## TASK REQUIREMENTS
Any picture in the material should be left out, while all other lines are copied exactly.

## DATA EXTRACT

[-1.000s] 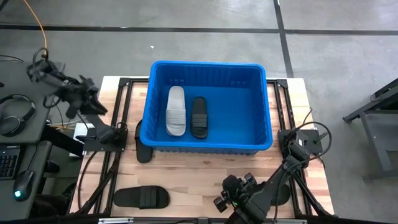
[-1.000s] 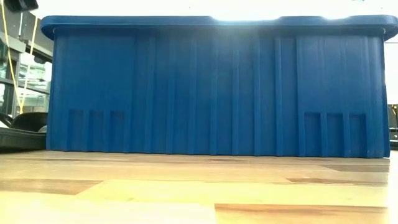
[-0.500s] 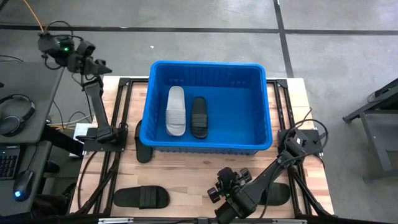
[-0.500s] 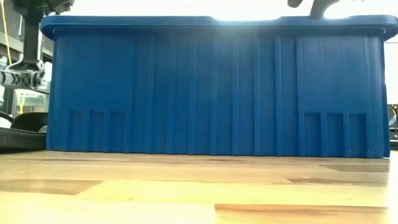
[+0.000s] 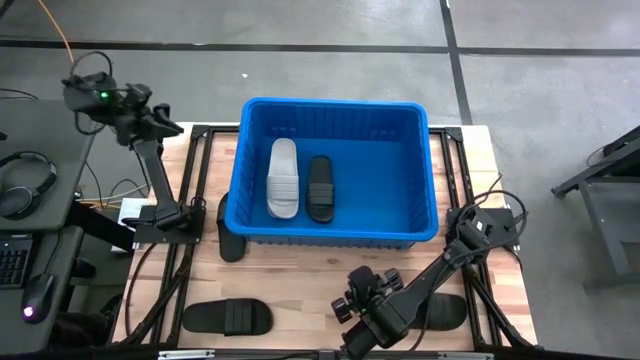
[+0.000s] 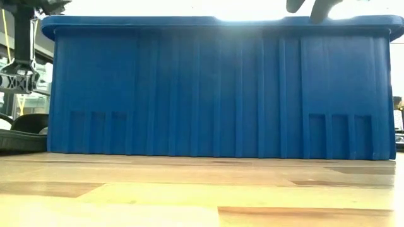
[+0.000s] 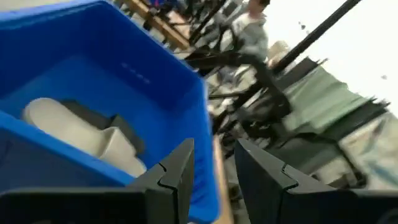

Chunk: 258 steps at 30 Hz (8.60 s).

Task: Pick and place slides into bin
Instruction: Stack the black slide on top of the black slide in the blue bin

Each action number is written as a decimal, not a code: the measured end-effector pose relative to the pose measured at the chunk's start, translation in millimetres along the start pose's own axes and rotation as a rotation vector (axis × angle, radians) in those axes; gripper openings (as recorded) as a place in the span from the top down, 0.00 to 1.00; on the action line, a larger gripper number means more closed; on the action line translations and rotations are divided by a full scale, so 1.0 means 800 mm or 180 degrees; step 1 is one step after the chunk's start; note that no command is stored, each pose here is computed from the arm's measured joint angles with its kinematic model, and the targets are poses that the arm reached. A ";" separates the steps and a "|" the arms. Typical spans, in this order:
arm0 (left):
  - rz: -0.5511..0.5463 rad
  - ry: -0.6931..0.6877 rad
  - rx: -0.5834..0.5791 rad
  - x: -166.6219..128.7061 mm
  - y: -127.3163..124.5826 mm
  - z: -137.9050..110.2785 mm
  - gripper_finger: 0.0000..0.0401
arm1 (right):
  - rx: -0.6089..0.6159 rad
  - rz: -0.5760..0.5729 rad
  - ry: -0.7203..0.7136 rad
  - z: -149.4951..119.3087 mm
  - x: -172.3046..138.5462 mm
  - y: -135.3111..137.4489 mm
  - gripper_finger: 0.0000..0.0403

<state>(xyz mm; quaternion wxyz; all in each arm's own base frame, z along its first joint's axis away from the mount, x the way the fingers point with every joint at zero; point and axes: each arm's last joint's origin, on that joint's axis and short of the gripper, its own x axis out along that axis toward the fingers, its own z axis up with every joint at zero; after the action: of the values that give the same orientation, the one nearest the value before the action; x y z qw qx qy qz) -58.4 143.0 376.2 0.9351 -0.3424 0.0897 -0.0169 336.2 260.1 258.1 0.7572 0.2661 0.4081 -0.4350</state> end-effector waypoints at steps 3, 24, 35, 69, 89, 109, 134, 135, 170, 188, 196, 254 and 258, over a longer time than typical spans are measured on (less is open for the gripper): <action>-0.0067 0.0354 0.0243 0.015 -0.011 -0.021 0.74 | -0.0017 -0.0002 0.0016 0.000 0.000 0.000 0.66; 0.0437 0.1480 0.0531 0.111 -0.070 -0.149 0.74 | -0.0074 -0.0011 0.0050 0.000 0.001 0.000 0.66; 0.1095 0.1763 0.1177 0.154 -0.092 -0.203 0.74 | -0.0072 -0.0009 0.0056 0.000 0.001 0.000 0.66; 0.2681 0.2489 0.1299 0.255 -0.109 -0.348 0.82 | -0.0197 0.0128 0.0051 -0.015 -0.009 0.000 0.66; 0.2921 0.2034 0.0236 0.294 -0.073 -0.347 0.98 | -0.0409 0.0333 0.0208 -0.065 -0.040 -0.012 0.66; 0.2718 0.2226 -0.0143 0.286 -0.032 -0.383 1.00 | -0.0156 0.0320 0.0102 -0.058 -0.036 -0.010 0.66; 0.1869 0.3047 -0.1449 0.281 -0.102 -0.408 1.00 | -0.0163 0.0278 -0.0191 -0.037 -0.021 -0.003 0.66; 0.1894 0.3011 -0.1414 0.280 -0.101 -0.409 1.00 | -0.0165 0.0277 -0.0204 -0.037 -0.020 -0.003 0.66; 0.2783 0.2791 0.0771 0.249 -0.139 -0.329 0.58 | -0.0285 0.0269 -0.0373 -0.030 -0.017 -0.001 0.66; 0.2532 0.2564 0.1007 0.257 -0.121 -0.349 0.55 | -0.0271 0.0293 -0.0385 -0.031 -0.016 0.000 0.66; 0.2815 0.2701 0.1197 0.258 -0.107 -0.362 0.53 | -0.0271 0.0260 -0.0248 -0.046 0.000 0.010 0.66; 0.1708 0.2841 0.0588 0.216 -0.270 -0.183 1.00 | -0.0369 0.0536 0.0163 -0.007 0.028 0.041 0.66; 0.1363 0.2639 0.0531 0.202 -0.291 -0.159 1.00 | -0.0318 0.0855 0.0094 0.020 0.014 0.046 0.66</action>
<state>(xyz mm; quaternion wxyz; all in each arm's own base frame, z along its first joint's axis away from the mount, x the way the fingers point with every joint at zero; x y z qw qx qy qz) 84.4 -131.2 405.0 0.8272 -0.2044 0.5224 0.0338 377.6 260.5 258.8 0.8148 0.2867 0.4011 -0.3050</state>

## FINISHED TASK
[-1.000s] 
[-1.000s] 
[-0.500s] 
[-0.500s] 
[+0.000s] 
[+0.000s] 
[+0.000s] 

Chunk: 258 steps at 30 Hz (8.60 s).

Task: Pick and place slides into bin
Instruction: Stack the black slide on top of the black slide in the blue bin

Each action number is written as a decimal, not a code: the measured end-effector pose relative to the pose measured at the chunk's start, translation in millimetres along the start pose's own axes and rotation as a rotation vector (axis × angle, radians) in those axes; gripper openings (as recorded) as a place in the span from the top down, 0.00 to 1.00; on the action line, a larger gripper number means more closed; on the action line translations and rotations are divided by a full scale, so 1.0 means 800 mm or 180 degrees; step 1 is one step after the chunk's start; note that no command is stored, each pose here is computed from the arm's measured joint angles with its kinematic model, and the targets are poses that the arm reached. A ";" separates the steps and a "|" the arms. Typical spans, in this order:
arm0 (left):
  - rz: -0.5511..0.5463 rad
  - ry: -0.6931..0.6877 rad
  - rx: -0.5834..0.5791 rad
  - x: -166.6219..128.7061 mm
  - y: -127.3163..124.5826 mm
  - z: -137.9050..110.2785 mm
  - gripper_finger: 0.0000..0.0401
arm1 (right):
  - rx: -0.6089..0.6159 rad
  - rz: -0.5760..0.5729 rad
  - ry: -0.7203..0.7136 rad
  - z: -149.4951..119.3087 mm
  - x: -172.3046..138.5462 mm
  - y: -135.3111..137.4489 mm
  - gripper_finger: 0.0000..0.0403

<state>(xyz mm; quaternion wxyz; all in each arm's own base frame, z along its first joint's axis away from the mount, x the way the fingers point with every joint at zero; point and axes: each arm's last joint's origin, on that joint's axis and short of the gripper, its own x axis out along that axis toward the fingers, its own z axis up with every joint at zero; after the action: of the values that give the same orientation, the one nearest the value before the action; x y z qw qx qy qz) -58.4 143.0 376.2 0.9351 -0.3424 0.0897 -0.0169 336.2 260.1 258.1 0.7572 0.2661 0.4081 -0.4350</state> end-effector waypoints at steps 3, 24, 35, 69, 89, 109, 134, 135, 170, 188, 196, 254 and 258, over a longer time than typical spans are measured on (less is open for the gripper): <action>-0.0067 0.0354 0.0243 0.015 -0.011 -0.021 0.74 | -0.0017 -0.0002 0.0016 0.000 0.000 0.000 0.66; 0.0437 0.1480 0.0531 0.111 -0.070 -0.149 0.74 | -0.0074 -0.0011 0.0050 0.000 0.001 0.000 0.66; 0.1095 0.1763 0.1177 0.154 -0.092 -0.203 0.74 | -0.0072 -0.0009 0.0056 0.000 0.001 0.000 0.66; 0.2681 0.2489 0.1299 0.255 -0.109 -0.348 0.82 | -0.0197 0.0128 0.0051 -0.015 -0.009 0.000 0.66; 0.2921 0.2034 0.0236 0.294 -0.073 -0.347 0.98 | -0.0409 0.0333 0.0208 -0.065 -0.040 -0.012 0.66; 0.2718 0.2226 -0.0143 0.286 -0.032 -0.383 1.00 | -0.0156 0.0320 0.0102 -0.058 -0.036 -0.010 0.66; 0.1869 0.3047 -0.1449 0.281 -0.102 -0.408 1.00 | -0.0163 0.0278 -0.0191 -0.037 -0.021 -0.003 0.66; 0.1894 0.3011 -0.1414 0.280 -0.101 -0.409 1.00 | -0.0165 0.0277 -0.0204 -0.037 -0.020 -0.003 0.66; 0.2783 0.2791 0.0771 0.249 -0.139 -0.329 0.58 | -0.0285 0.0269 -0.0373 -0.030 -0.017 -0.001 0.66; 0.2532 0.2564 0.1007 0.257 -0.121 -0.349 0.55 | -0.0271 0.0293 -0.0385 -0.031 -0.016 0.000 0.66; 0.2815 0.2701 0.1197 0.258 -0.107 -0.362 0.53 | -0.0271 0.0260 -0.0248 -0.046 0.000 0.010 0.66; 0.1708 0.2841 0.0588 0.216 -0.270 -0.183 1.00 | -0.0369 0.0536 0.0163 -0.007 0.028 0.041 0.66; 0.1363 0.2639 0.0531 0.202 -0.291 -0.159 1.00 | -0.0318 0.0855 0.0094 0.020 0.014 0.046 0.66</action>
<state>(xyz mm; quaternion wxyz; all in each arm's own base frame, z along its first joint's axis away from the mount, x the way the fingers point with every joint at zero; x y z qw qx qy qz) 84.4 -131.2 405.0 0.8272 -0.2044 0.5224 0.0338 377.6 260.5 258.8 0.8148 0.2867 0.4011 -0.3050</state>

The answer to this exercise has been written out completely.